Output the first line of the listing and each line after it, up to and including the line that contains "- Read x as", exactly as written, minus the pictures.
■ ■ ■ ■ ■
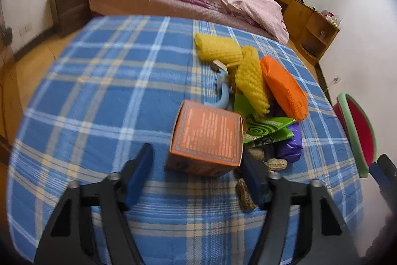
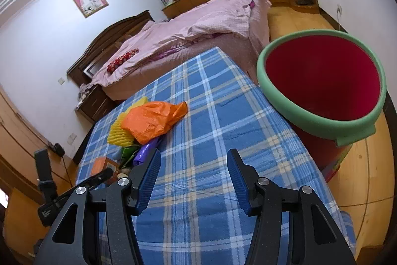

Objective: Collect trash
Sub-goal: 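Grasp the orange box with the left tool while the right tool grasps the orange mesh bag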

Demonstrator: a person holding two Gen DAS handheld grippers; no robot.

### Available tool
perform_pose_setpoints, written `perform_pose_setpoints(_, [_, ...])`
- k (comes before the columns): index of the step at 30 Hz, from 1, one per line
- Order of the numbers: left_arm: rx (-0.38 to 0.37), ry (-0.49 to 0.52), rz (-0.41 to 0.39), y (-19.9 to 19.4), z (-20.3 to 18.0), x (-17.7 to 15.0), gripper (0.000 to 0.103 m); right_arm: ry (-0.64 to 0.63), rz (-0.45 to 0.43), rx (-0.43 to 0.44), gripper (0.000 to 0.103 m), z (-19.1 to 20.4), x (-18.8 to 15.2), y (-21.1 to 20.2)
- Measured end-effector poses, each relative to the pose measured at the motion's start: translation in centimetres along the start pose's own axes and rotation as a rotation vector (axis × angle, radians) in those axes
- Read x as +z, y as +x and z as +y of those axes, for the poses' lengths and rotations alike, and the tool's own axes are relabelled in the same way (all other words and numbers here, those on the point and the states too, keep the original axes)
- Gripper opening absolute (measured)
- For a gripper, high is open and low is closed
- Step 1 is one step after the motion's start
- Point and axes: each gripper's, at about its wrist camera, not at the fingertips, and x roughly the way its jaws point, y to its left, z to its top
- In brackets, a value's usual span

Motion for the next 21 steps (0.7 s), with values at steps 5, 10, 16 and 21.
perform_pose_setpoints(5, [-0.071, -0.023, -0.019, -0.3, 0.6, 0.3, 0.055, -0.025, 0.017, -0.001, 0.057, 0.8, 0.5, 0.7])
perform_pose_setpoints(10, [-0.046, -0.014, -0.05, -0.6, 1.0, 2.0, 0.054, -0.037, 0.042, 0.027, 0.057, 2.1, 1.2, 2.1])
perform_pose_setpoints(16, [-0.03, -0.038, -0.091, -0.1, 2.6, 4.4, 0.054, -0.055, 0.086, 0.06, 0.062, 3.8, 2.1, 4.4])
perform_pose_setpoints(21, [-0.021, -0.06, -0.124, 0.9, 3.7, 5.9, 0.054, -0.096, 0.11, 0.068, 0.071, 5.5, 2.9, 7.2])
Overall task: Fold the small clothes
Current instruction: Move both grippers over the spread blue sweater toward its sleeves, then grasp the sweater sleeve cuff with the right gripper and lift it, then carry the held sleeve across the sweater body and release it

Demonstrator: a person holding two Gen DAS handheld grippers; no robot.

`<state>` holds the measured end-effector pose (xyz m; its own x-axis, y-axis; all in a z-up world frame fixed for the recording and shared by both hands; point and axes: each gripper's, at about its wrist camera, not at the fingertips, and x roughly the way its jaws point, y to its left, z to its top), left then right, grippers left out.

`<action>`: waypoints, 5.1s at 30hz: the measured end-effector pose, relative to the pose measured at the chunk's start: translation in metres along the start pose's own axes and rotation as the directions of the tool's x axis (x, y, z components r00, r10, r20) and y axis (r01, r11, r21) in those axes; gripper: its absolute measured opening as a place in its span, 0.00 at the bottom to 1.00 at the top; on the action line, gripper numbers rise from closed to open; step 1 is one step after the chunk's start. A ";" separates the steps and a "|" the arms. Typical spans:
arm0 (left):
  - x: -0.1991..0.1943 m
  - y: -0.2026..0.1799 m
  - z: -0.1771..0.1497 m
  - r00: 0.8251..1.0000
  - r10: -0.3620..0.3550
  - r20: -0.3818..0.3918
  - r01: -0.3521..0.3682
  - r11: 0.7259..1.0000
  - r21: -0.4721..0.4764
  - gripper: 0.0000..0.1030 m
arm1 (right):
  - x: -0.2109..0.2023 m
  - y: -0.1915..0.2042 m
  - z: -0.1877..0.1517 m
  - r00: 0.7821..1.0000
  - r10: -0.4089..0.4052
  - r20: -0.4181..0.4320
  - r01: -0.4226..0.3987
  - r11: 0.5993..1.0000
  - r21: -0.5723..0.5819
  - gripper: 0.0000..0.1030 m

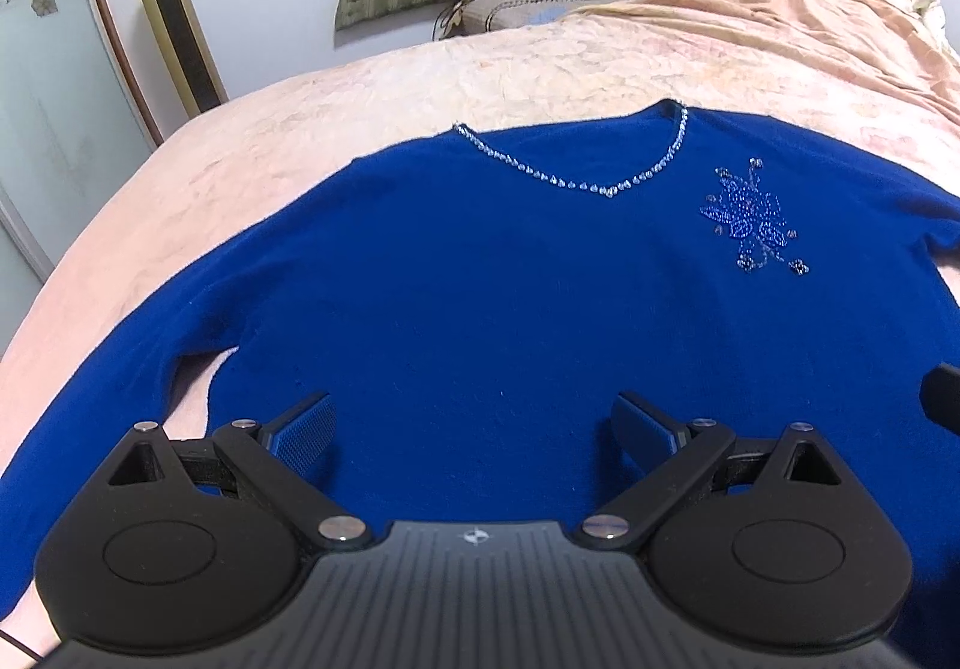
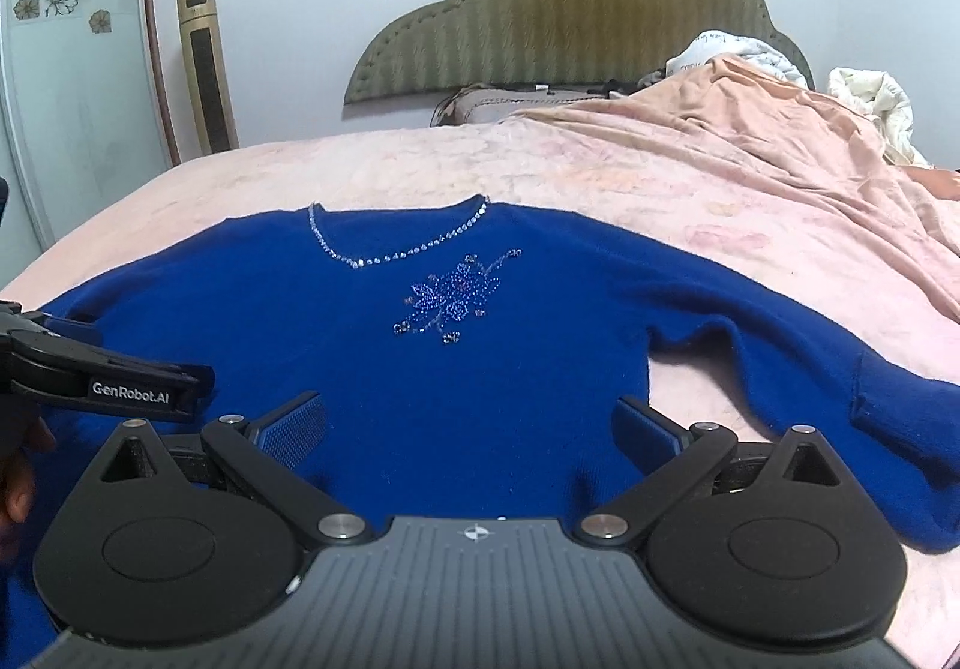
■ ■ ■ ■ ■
* **Answer space**:
Objective: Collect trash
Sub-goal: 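Grasp the orange box with the left tool while the right tool grasps the orange mesh bag
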
Demonstrator: a person holding two Gen DAS handheld grippers; no robot.

### Available tool
perform_pose_setpoints, written `perform_pose_setpoints(_, [_, ...])`
- k (comes before the columns): index of the step at 30 Hz, from 1, one per line
- Order of the numbers: left_arm: rx (-0.38 to 0.37), ry (-0.49 to 0.52), rz (-0.41 to 0.39), y (-19.9 to 19.4), z (-20.3 to 18.0), x (-17.7 to 15.0), gripper (0.000 to 0.103 m); right_arm: ry (-0.64 to 0.63), rz (-0.45 to 0.43), rx (-0.43 to 0.44), gripper (0.000 to 0.103 m), z (-19.1 to 20.4), x (-18.8 to 15.2), y (-21.1 to 20.2)
- Measured end-effector poses, each relative to the pose measured at the motion's start: translation in centimetres along the start pose's own axes and rotation as a rotation vector (axis × angle, radians) in those axes
- Read x as +z, y as +x and z as +y of those axes, for the poses' lengths and rotations alike, and the tool's own axes are relabelled in the same way (all other words and numbers here, those on the point and the states too, keep the original axes)

This concludes the output for the exercise.